Auto-recover stuck Merge Train
We recently had a problem on www-gitlab-com that an MR was stuck/clogged in merge train and prevents the following MRs from being merged. This problem was that
AutoMergeProcessWorker did not work for the problematic MR at that time by some reasons (production incident, race condition, etc). This problem was mitigated by the workaround described below.
Since sidekiq (background process) might not be able to be finish the job when production incident happens, we should have a periodic worker to recover stuck trains.

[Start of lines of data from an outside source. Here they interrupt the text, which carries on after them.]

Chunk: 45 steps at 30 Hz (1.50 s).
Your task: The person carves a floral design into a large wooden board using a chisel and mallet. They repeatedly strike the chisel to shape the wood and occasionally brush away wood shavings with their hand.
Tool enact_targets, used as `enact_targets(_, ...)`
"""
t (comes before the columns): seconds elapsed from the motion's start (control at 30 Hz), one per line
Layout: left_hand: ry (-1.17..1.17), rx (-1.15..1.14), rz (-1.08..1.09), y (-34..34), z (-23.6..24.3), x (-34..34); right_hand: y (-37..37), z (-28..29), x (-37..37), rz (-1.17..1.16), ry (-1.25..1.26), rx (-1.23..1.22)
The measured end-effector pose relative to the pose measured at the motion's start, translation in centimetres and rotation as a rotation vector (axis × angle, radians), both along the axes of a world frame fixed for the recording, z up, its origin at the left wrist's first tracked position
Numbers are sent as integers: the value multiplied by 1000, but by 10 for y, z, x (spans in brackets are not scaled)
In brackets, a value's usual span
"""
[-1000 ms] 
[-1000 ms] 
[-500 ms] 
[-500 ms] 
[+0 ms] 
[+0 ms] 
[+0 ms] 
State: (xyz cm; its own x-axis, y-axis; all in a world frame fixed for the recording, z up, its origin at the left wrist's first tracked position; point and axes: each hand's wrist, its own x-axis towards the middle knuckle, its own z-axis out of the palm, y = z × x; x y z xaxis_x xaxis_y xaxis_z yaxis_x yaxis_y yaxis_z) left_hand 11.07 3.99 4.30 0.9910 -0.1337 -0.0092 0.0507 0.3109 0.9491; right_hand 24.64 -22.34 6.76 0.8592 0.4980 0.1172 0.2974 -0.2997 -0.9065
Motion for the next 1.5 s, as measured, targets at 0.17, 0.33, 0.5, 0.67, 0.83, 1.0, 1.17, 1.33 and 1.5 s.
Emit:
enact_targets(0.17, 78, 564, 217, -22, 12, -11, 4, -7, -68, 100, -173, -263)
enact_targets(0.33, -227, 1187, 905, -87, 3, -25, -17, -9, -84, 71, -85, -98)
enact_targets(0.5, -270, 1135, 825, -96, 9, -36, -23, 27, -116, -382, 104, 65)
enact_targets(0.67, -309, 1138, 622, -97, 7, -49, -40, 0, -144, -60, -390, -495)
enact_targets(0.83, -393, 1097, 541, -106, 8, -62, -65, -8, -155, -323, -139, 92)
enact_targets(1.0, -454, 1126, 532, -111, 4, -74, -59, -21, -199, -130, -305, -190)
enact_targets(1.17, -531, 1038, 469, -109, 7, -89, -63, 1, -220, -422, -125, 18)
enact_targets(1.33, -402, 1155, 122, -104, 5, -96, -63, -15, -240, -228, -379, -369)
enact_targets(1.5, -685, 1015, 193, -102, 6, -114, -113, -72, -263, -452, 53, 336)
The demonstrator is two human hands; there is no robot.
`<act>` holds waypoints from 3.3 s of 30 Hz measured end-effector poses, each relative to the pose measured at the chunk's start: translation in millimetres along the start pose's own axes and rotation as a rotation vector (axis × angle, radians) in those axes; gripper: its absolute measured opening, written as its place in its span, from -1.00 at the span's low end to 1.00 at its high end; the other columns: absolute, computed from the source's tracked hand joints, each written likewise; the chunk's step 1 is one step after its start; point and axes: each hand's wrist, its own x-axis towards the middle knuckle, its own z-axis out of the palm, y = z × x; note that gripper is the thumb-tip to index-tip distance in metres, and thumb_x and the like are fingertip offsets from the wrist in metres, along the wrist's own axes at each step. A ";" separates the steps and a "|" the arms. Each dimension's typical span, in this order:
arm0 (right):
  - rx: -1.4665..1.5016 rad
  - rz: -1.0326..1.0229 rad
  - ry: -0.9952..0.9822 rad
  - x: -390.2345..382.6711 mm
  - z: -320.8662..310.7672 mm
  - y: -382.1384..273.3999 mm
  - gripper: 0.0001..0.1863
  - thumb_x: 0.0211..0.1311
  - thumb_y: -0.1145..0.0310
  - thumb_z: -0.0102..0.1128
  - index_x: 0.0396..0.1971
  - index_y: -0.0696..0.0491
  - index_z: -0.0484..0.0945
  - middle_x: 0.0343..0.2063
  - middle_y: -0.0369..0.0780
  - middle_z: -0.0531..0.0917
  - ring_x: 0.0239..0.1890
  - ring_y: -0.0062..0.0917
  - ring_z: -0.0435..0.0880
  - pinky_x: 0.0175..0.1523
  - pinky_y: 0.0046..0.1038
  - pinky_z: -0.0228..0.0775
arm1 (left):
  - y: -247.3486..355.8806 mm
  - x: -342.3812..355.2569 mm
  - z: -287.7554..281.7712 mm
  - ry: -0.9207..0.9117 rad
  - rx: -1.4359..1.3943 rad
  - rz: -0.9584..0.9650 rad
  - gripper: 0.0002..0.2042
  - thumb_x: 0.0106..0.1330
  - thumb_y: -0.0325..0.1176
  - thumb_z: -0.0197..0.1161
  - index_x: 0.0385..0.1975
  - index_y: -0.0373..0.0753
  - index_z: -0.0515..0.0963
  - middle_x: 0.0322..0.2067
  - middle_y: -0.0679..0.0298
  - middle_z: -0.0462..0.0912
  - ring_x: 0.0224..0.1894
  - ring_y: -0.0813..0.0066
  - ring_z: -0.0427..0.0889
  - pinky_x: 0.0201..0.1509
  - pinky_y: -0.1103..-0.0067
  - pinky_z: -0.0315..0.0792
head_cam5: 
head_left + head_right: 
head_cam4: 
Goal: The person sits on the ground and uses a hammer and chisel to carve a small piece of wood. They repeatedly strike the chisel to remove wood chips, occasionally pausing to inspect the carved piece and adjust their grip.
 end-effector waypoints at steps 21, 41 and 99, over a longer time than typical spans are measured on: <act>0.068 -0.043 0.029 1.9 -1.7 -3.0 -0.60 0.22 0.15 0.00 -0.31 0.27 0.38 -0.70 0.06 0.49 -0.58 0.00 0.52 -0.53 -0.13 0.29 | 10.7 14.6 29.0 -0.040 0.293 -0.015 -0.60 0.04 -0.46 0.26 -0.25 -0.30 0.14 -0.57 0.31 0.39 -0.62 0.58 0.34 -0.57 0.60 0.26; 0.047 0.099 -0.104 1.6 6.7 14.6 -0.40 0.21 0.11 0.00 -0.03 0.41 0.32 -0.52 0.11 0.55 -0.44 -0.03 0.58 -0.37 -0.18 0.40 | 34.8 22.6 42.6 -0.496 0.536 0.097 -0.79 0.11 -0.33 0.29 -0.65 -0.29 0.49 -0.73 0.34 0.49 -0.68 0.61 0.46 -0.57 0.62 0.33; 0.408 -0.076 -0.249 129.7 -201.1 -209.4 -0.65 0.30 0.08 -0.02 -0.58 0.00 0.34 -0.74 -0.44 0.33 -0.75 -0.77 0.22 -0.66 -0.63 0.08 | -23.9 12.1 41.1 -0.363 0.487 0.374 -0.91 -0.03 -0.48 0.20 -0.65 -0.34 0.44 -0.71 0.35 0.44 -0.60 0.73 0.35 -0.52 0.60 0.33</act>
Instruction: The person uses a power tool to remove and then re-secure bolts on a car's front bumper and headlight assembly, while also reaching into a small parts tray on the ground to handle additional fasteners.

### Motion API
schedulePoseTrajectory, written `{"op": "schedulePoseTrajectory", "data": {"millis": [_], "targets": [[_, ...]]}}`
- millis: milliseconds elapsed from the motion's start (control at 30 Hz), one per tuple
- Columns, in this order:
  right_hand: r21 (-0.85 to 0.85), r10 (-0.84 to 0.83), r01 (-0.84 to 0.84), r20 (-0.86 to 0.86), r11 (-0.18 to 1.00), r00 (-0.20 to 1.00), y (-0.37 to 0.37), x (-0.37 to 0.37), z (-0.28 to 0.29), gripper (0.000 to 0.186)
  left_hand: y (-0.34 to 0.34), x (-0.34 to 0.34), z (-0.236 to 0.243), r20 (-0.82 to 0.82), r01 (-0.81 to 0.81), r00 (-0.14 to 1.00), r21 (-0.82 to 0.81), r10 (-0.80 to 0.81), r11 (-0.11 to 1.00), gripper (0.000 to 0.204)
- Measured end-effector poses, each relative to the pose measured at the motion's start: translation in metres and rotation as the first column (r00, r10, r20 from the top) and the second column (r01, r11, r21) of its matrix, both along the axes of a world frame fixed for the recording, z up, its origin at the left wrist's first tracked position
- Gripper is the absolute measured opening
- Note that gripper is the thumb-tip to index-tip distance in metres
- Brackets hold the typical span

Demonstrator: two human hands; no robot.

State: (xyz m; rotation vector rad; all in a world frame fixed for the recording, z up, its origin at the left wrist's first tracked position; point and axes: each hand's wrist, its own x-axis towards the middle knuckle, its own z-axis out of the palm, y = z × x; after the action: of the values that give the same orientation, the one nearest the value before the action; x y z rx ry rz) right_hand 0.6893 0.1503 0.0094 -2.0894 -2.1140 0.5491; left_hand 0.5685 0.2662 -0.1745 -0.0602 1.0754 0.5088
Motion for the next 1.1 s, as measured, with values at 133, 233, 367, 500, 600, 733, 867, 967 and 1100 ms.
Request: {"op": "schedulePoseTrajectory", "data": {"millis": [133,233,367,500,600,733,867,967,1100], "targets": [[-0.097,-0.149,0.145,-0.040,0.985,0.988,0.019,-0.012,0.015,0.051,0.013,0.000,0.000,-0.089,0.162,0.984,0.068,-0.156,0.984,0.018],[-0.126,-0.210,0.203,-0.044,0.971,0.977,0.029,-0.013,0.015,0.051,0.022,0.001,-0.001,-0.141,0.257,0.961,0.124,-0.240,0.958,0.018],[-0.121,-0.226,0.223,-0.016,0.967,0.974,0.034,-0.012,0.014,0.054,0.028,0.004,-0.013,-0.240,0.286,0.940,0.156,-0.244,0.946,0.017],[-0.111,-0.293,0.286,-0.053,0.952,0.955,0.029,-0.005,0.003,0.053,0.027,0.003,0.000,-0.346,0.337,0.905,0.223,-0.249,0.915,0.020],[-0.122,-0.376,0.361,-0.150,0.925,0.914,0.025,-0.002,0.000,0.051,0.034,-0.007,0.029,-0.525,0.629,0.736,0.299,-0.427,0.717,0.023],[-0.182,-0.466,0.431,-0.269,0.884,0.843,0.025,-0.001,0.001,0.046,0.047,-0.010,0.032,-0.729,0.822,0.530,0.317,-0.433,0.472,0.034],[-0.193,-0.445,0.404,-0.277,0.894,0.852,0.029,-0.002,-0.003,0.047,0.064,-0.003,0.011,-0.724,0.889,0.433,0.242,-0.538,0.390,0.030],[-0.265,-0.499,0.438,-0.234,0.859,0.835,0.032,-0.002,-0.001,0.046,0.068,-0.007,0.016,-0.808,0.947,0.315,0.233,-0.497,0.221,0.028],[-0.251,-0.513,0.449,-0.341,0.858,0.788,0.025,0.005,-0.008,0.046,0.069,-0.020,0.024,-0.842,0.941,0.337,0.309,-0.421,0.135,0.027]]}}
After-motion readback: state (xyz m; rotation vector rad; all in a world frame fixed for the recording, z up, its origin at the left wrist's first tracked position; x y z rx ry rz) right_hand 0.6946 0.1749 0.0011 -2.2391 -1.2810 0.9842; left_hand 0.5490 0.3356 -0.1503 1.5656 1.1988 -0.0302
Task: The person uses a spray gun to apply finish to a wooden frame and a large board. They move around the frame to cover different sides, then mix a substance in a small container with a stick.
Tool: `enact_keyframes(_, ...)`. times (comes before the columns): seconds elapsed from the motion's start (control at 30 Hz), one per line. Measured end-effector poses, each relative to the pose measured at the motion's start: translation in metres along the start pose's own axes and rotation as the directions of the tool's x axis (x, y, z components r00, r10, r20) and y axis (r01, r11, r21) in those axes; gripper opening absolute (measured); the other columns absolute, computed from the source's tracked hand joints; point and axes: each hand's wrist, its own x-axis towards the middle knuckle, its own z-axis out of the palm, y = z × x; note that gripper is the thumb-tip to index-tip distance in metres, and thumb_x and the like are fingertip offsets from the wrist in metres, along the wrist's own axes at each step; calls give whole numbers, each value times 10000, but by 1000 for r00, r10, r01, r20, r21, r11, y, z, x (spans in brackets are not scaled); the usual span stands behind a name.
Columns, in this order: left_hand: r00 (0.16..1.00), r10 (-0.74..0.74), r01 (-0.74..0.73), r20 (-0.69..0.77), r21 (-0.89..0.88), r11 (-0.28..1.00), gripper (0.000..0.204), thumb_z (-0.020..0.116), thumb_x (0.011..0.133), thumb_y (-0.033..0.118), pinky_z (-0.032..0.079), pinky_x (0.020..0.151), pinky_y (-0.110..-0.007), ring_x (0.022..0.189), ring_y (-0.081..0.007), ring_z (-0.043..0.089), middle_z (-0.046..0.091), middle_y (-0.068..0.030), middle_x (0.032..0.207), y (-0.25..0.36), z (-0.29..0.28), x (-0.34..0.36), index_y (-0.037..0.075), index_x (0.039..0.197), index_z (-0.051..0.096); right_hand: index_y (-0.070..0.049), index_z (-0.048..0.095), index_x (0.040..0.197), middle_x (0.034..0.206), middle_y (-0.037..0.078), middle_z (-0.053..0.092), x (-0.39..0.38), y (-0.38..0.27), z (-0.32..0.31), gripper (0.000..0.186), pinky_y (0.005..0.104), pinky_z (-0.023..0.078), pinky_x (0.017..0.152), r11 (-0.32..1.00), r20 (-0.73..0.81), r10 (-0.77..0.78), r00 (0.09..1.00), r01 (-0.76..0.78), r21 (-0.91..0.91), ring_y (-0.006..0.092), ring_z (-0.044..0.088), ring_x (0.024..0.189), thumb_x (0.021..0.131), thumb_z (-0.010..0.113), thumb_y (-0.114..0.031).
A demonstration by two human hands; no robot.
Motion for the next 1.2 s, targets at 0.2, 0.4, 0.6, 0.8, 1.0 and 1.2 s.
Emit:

- GitLab checks the status of the first queue in merge trains repeatedly. And if it's considered as stuck, re-process the problematic MR from the train.
- We have a cron worker
StuckCiJobsWorkerto drop stuck pipeline jobs. We can introduce a similar worker for the merge train domain.
- The system can get the first MRs on all merge trains by
SELECT DISTINCT ON (project_id) merge_trains.merge_request_id FROM merge_trains WHERE status IN ('idle', 'stale', 'fresh') ORDER BY project_id, id
- The status
stuckis defined as 1) The merge train pipeline finished (success, failed, etc) 2) The pipeline finished 10 minutes ago 3) The MR is still on the train.
- This can be translated into
merge_request.actual_head_pipeline.success? && merge_request.actual_head_pipeline.finished_at < 10.minutes.ago
Here is the quick workaround, until we deliver the auto-recovery functionality.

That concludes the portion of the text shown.